Характерно, что писатели и друзья, с которыми Полонский состоял в переписке, в обращениях к нему и в письмах о нем употребляли одни и те же слова: милый, добрый, благородный, честный и еще (из другого ряда) бедный, несчастный. Но никто - никто! - не отзывался о нем неуважительно или, паче того, оскорбительно.
«Полонский - редкой души человек, - писала Е.А. Штакеншнейдер, прекрасно изучившая характер Якова Петровича, - думаю, что второго такого доброго, чистого, честного и нет». В ее дневниках сохранилось немало записей о внешнем облике и «голубиной душе» поэта: «Он очень высок ростом, строен и как-то высоко носит свою маленькую голову, что придает ему гордый вид... Доброты он бесконечной и умен, но странен... отвлеченное он понимает, а фактическое - это значит самой сбиться с толку и все перепутать. .. Он способен на отчаянный подвиг, чтобы спасти погибающего, где же замешана любовь, там Полонский - как рыба в воде». И еще одна запись из ее дневника: «Был Полонский, добрая он и чистая душа».
Другая близкая знакомая Полонского, Л.П. Шелгунова, откровенно признавалась в письме к нему: «Как часто думаю я, что хорошо было бы жить на свете, если бы побольше было таких чистых и ясных душ, как Ваша».

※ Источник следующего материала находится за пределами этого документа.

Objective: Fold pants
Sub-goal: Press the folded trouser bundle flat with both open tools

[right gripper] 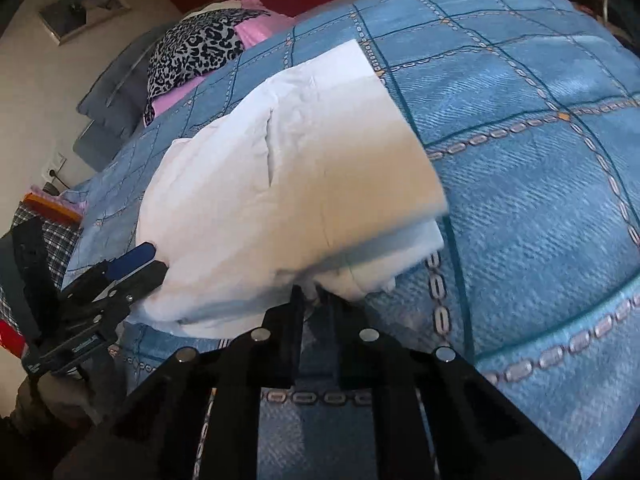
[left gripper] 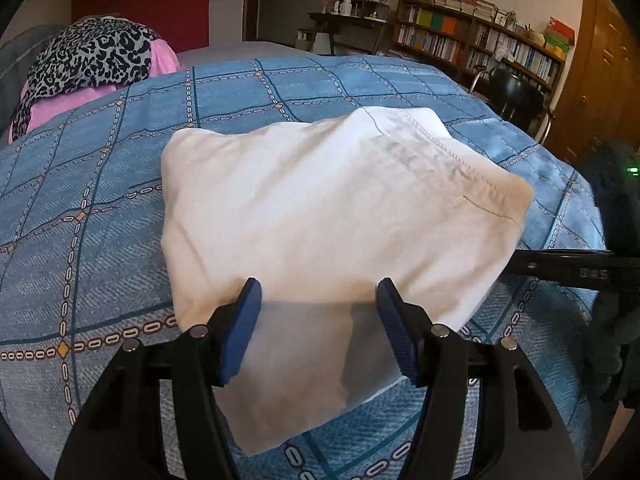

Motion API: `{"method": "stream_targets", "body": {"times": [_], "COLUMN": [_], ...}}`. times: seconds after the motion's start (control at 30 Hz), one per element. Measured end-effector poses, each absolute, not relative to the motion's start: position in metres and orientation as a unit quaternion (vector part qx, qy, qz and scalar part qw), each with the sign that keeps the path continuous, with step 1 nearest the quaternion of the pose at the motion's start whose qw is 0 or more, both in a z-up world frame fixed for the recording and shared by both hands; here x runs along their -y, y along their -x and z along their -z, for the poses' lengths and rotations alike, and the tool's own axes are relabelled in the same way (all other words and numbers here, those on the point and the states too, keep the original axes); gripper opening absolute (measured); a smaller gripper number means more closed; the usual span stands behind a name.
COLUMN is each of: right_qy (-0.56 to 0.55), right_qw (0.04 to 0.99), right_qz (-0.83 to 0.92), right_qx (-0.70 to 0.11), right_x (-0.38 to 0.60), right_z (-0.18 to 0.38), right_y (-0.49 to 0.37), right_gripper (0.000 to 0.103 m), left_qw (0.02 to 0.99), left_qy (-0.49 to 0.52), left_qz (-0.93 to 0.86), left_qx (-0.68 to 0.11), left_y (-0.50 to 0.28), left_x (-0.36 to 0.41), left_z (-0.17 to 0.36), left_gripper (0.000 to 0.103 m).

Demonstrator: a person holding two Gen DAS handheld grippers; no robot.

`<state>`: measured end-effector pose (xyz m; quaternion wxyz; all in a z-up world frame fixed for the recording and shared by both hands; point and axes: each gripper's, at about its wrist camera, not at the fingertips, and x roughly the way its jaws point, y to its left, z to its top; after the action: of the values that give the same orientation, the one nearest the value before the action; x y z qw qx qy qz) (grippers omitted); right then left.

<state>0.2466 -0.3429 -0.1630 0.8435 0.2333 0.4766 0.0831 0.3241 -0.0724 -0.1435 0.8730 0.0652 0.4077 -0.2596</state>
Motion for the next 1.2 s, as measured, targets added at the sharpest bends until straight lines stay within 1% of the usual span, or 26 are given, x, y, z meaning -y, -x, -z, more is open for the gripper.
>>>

Замечательный современник поэта, литератор и критик А.В. Дружинин видел в Полонском «скромного, но честного деятеля пушкинского направления».
Литературовед и биограф поэта П.А. Орлов подчеркивал: «В многочисленных воспоминаниях о Полонском современников, при всем несходстве их между собою, абсолютно неизменным остается общее мнение о его исключительном благородстве, доброте, искренности и вместе с тем какой-то детской непрактичности и мягкости характера».
Полонский был человеком, погруженным в свои думы, и оттого часто выглядел рассеянным, что многим казалось странным. Однако, по мнению все того же П.А. Орлова, «рассеянность и странности Полонского имели свою привлекательную сторону. Это были странности Дон-Кихота, бескорыстного мечтателя, пренебрегающего неизменной выгодой обывателя».
В лучших своих произведениях Полонский достиг совершенства, его поэтическое мастерство и сегодня пленяет сердца любителей российской словесности. Он был великим тружеником русской литературы: писал стихотворения, поэмы, рассказы, очерки, романы в стихах и прозе, воспоминания, статьи... К концу XIX века его фигура в русской литературе обрела внушительные черты и Полонский при жизни занял в истории российской словесности подобающее ему достойное место.